Figure 1. Structural changes in gluten proteins by transamidation of wheat flour and gluten under non-reducing conditions.

(a) Reduced and alkylated glutenin subunit electrophoretic patterns of wheat flour and gluten, original and derivatised with mTG alone and with K-C₂H₅ and n-butylamine as amine nucleophiles under non-reducing conditions. (b) Gliadin electrophoretic patterns of wheat flour and gluten, original and derivatised with mTG alone and with K-C₂H₅ and n-butylamine as amine nucleophiles under non-reducing conditions.
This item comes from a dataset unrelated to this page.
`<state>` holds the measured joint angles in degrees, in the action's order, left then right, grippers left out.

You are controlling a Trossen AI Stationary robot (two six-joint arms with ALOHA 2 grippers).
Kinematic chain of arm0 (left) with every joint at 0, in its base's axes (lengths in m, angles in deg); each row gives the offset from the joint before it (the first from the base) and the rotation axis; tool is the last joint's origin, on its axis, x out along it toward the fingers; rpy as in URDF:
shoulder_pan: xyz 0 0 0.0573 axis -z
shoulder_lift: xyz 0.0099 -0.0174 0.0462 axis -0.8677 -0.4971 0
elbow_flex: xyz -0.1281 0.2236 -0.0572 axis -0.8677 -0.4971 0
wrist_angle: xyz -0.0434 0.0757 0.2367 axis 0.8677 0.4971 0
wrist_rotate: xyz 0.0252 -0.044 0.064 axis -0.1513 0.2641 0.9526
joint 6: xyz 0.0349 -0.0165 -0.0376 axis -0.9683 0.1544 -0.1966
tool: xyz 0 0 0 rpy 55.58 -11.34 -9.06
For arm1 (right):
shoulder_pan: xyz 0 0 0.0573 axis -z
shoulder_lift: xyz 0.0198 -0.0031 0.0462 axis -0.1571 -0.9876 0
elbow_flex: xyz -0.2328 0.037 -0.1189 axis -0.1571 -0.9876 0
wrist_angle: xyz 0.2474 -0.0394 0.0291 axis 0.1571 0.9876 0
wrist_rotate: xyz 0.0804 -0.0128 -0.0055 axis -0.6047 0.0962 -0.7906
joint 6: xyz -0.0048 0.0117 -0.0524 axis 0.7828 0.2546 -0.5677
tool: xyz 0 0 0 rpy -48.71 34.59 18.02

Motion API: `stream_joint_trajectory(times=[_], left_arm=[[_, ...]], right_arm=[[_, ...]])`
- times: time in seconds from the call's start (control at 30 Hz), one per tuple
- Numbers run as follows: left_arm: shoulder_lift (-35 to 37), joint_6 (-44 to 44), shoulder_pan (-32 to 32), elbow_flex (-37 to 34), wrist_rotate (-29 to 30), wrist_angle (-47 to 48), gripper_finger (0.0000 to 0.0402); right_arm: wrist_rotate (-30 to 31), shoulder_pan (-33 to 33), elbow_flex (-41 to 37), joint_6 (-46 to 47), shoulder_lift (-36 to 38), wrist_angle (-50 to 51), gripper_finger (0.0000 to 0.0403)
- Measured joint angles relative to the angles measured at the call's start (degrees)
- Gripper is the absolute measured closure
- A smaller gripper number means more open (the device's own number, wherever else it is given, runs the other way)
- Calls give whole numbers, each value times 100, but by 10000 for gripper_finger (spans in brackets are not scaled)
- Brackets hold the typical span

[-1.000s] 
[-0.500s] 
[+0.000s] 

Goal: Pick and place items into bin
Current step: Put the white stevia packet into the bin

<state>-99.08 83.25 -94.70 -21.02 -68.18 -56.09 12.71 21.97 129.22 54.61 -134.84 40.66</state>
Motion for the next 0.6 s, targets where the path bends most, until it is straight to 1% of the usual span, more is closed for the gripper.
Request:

Lane 1, F; Lane 2, FB 50X; Lane 3, FB 5X; Lane 4, FK-C₂H₅ 5X; Lane 5, FmTG; Lane 6, G; Lane 7, GB 50X; Lane 8, GB 5X; Lane 9, GK-C₂H₅ 5X; Lane 10, GmTG. Reversed-phase HPLC results for gliadins (c,d) and glutenins (e,f) extracts of wheat flour and gluten, original and derivatised with mTG alone and with K-C₂H₅ and n-butylamine as amine nucleophiles under non-reducing conditions. Wheat flour chromatograms are represented for a maximum absorbance of 1.0 and gluten chromatograms are represented for a maximum absorbance of 2.5. ω5, ω1,2, α/β and γ represent the different identified gliadin proteins, and HMW and LMW represent the different glutenin subunits. Absorbance was registered at 210 nm. For sample nomenclature please consult Fig. 6. (g) Reactions catalysed by microbial transglutaminase and the end-products.